This is how the SQL code in orders.sql looks like.


{% set payment_methods = ['credit_card', 'coupon', 'bank_transfer', 'gift_card'] %}
with orders as (
select * from {{ ref('stg_orders') }}
),
payments as (
select * from {{ ref('stg_payments') }}
),
order_payments as (
select
order_id,
{% for payment_method in payment_methods -%}
sum(case when payment_method = '{{ payment_method }}' then amount else 0 end) as {{ payment_method }}_amount,
{% endfor -%}
sum(amount) as total_amount
from payments
group by order_id
),
final as (
select
orders.order_id,
orders.customer_id,
orders.order_date,
orders.status,
{% for payment_method in payment_methods -%}
order_payments.{{ payment_method }}_amount,
{% endfor -%}
order_payments.total_amount as amount
from orders
left join order_payments
on orders.order_id = order_payments.order_id
)
select * from final

You can delete these models from your project as we will be rewriting them in Python:


$ rm models/*.sql

How to build dbt Python models in Snowflake?

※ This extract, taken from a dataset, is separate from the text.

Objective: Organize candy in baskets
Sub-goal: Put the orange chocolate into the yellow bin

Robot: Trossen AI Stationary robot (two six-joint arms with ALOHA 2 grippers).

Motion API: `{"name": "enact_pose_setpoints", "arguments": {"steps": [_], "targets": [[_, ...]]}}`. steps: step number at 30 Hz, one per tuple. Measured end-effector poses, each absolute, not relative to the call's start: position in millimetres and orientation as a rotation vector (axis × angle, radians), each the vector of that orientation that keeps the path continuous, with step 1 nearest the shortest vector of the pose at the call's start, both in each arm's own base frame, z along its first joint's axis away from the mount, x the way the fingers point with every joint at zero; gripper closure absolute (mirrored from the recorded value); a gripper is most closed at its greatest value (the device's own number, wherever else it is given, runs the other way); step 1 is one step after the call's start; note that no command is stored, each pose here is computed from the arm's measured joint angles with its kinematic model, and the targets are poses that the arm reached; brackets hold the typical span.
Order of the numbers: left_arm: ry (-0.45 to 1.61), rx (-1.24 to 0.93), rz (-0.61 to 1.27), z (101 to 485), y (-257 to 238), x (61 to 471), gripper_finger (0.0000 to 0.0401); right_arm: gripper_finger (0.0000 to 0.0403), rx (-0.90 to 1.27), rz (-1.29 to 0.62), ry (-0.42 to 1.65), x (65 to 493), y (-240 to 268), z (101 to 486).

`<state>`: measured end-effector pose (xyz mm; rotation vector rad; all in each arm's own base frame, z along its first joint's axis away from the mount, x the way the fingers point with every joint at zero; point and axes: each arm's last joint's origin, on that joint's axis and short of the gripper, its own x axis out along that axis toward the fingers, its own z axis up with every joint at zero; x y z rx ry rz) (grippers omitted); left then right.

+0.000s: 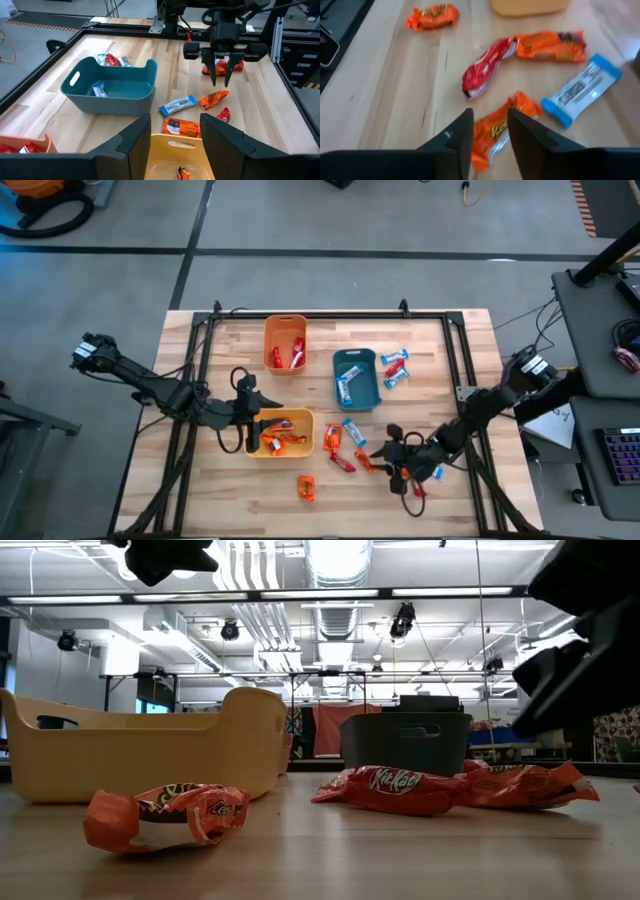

You can build dbt Python models in Snowflake with the dbt-snowflake adapter while your code is run with Snowpark.

Snowflake setup

The first step is to have a Snowflake account. If you don't have one yet, you can create a trial account. You can choose any cloud provider as you are not using them in this tutorial. Once you're logged into your account, change your role to ORGADMIN.

Next, navigate to the Billing & Terms tab and enable Anaconda by accepting the terms and conditions.

Now, go to the Worksheets tab and create a new worksheet. Inside the editor, you'll create a new database, schema, and warehouse.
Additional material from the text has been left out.